Source: National Association of Area Agencies on Aging, in partnership with the International City/County Management Association, National Association of Counties, National League of Cities and Partners for Livable Communities (via Smart Growth Resource Library)
The vast majority of older Americans want to age in their homes and communities for as long as possible. However, the aging of the population will pose new challenges for the delivery of local services such as health care, recreation, housing, transportation, public safety, employment and education. While these services assist a broad segment of the population, they also have a major impact on the quality of life of older Americans. The aging of America will also present opportunities as the nation’s communities realize the largest population of educated and skilled older adults in its history. To help cities and counties better meet the needs of their aging population, and to harness the experience and talent of their older citizens, five national organizations joined forces to identify ways to prepare for the aging of this population. Known as The Maturing of America — Getting Communities on Track for an Aging Population, the project is being led by the National Association of Area Agencies on Aging, in partnership with the International City/County Management Association, National Association of Counties, National League of Cities and Partners for Livable Communities. The initiative is funded by a grant from MetLife Foundation. In the project’s first phase, Maturing of America partners surveyed 10,000 local governments to:
• determine their “aging readiness” to provide programs, policies and services that address the needs of older adults and their caregivers;
• to ensure that their communities are “livable” for persons of all ages; and
• to harness the talent, wisdom and experience of older adults to contribute to the community at large.

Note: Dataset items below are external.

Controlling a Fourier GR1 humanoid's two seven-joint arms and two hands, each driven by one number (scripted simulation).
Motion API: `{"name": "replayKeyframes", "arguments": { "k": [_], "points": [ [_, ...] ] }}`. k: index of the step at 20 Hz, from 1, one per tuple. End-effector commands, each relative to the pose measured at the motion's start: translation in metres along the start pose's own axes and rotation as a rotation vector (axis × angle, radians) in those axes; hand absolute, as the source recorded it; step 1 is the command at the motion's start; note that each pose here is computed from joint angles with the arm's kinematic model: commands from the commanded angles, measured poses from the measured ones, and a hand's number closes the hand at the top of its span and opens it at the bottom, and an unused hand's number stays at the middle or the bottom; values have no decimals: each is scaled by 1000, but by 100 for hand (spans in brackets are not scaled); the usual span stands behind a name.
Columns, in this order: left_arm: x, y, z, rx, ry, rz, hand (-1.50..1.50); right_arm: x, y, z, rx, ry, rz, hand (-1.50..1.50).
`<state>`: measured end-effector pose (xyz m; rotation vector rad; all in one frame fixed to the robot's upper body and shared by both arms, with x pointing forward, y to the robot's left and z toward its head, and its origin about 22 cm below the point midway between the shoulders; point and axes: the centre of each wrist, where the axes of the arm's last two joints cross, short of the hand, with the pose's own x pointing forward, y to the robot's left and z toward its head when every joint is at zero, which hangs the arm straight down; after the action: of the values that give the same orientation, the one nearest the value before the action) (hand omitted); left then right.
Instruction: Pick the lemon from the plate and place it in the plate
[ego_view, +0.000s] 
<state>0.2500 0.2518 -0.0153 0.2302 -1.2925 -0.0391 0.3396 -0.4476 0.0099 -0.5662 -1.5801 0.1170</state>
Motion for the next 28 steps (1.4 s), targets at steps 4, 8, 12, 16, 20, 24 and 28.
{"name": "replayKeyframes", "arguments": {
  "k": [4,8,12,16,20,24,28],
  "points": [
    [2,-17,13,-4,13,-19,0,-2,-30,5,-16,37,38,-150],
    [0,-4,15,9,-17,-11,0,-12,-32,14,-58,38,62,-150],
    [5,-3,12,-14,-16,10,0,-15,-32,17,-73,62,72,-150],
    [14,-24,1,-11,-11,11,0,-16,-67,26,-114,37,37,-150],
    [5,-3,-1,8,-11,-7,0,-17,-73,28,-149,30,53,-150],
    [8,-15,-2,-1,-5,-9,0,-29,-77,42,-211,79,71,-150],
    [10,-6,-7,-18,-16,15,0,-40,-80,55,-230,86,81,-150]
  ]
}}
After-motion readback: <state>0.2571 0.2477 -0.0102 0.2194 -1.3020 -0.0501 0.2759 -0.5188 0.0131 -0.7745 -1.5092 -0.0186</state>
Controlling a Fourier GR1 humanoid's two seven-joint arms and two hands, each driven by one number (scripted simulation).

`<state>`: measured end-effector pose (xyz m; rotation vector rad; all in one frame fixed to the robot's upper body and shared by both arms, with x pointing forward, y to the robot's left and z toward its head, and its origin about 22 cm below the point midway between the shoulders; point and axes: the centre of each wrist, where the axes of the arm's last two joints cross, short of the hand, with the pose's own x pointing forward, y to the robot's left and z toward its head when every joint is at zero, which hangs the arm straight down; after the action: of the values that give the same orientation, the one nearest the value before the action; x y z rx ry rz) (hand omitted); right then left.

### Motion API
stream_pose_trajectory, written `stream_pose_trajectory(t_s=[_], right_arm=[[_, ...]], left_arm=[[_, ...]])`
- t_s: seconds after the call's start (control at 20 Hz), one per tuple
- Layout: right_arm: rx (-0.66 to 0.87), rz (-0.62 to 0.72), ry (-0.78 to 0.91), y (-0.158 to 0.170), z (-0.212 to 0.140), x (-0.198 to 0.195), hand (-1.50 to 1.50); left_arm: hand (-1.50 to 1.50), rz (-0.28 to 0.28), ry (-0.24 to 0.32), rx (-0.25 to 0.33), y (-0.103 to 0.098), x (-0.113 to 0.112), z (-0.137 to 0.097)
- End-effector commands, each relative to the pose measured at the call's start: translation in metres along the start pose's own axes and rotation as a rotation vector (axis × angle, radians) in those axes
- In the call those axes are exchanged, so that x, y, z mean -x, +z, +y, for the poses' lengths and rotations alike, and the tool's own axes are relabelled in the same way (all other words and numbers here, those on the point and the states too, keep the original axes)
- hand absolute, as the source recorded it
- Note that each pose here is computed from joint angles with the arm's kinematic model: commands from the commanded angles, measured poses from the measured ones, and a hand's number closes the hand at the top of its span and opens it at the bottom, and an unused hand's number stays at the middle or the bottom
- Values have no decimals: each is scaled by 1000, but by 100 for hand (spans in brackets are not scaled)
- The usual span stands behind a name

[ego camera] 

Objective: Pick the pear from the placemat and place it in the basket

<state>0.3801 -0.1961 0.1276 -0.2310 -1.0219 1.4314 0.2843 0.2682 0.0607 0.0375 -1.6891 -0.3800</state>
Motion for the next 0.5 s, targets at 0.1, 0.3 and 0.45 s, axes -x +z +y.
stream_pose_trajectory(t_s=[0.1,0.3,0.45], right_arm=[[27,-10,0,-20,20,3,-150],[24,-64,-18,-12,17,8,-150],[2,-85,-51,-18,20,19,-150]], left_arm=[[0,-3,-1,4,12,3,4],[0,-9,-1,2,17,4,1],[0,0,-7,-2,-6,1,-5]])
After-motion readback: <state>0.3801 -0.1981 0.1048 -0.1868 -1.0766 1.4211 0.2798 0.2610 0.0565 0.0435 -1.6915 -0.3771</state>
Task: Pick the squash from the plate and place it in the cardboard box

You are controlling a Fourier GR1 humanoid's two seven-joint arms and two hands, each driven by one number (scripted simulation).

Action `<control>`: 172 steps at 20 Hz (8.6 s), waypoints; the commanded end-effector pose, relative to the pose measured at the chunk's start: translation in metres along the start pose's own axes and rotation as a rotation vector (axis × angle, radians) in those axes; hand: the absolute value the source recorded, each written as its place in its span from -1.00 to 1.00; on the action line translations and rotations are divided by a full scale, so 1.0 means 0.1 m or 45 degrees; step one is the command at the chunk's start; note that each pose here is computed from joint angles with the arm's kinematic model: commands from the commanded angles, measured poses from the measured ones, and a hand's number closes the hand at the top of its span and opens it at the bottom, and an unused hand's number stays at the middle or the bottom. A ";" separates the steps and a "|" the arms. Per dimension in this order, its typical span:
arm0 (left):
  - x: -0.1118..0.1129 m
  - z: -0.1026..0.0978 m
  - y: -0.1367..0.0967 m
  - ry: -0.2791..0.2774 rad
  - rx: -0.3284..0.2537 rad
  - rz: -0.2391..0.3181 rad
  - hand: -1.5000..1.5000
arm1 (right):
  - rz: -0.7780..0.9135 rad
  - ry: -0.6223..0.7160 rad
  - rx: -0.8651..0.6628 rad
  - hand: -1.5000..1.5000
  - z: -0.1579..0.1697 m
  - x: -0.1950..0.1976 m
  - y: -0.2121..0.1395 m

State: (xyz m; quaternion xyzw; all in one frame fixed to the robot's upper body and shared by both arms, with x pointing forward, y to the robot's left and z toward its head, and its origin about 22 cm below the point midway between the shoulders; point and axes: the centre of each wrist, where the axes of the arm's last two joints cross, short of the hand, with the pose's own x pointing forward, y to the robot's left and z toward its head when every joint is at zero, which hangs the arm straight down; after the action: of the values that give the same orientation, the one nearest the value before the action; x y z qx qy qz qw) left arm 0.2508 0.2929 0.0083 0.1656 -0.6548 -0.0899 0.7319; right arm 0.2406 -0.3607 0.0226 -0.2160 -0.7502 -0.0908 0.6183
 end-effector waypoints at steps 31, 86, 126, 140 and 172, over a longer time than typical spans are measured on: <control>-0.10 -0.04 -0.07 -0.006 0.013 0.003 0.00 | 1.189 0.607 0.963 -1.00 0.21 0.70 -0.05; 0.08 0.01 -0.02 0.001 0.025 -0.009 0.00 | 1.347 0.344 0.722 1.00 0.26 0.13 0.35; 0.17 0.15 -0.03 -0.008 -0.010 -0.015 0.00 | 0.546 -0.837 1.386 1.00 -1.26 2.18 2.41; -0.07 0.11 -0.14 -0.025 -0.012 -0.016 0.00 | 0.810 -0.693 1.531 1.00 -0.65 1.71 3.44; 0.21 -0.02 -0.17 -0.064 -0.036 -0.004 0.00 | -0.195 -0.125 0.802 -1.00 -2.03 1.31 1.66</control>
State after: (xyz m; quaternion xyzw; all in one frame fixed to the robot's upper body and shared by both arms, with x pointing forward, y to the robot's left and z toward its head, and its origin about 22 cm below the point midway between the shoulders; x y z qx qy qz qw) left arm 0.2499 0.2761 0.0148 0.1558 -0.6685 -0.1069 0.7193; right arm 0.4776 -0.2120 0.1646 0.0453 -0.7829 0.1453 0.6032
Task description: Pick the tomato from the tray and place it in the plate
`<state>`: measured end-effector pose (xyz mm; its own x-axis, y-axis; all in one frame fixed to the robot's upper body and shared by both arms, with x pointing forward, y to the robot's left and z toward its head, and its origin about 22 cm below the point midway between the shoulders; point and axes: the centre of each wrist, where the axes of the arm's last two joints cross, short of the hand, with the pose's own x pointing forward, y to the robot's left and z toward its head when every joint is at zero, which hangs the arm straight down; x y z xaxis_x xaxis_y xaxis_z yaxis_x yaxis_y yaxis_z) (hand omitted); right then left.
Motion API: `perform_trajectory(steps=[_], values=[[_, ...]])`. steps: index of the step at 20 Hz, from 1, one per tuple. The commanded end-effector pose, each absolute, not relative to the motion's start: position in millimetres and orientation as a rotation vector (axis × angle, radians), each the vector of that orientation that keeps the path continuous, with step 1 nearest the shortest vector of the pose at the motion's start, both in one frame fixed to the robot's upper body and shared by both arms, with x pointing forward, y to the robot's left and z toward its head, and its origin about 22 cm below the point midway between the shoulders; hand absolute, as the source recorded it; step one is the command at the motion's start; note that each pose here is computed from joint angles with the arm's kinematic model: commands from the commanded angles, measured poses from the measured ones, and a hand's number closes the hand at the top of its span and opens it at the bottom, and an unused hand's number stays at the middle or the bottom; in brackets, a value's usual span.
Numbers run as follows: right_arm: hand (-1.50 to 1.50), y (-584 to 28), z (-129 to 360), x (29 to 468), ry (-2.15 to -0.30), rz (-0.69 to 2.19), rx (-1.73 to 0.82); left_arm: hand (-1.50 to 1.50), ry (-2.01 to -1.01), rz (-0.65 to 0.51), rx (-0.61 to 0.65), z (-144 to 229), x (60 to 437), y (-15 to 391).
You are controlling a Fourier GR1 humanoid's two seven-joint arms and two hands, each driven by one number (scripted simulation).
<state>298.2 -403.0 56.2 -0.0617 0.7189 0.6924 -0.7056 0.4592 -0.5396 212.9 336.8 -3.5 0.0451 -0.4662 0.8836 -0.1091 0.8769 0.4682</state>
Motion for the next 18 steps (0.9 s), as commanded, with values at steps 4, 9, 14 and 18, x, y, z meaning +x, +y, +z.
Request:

The survey found that only 46 percent of American communities have begun to address the needs of the rapidly increasing aging population. The survey results show that although many communities have some programs to address the needs of older adults, few have undertaken a comprehensive assessment to make their communities “elder friendly” or livable communities for all ages.
Survey findings indicate that local governments generally offer basic health and nutrition programs, but as yet do not have the policies, programs or services in place to promote the quality of life and the ability of older adults to live independently and contribute to their communities for as long as possible. These services might include job retraining, flextime and other job accommodations; home chore services, home modification and senior-friendly housing options, tax relief, roadway redesign or public transportation assistance as well as volunteer opportunities targeted to older adults.
The needs of older adults are often interrelated. For example, providing housing will not be sufficient if residents lack transportation to get to basic services such as medical offices, the pharmacy or grocery store. These interdependent needs of older adults may require a completely new comprehensive, holistic approach to service delivery organization and management. American’s communities need to take a fresh look at their existing policies, programs and services to see if they address the needs of an aging population. Those communities who have already begun to test their “aging readiness” are now reaching out to their older citizens to engage them in discussions about what changes to local government services may be needed to enhance their quality of life and ensure that they can grow old successfully in the community.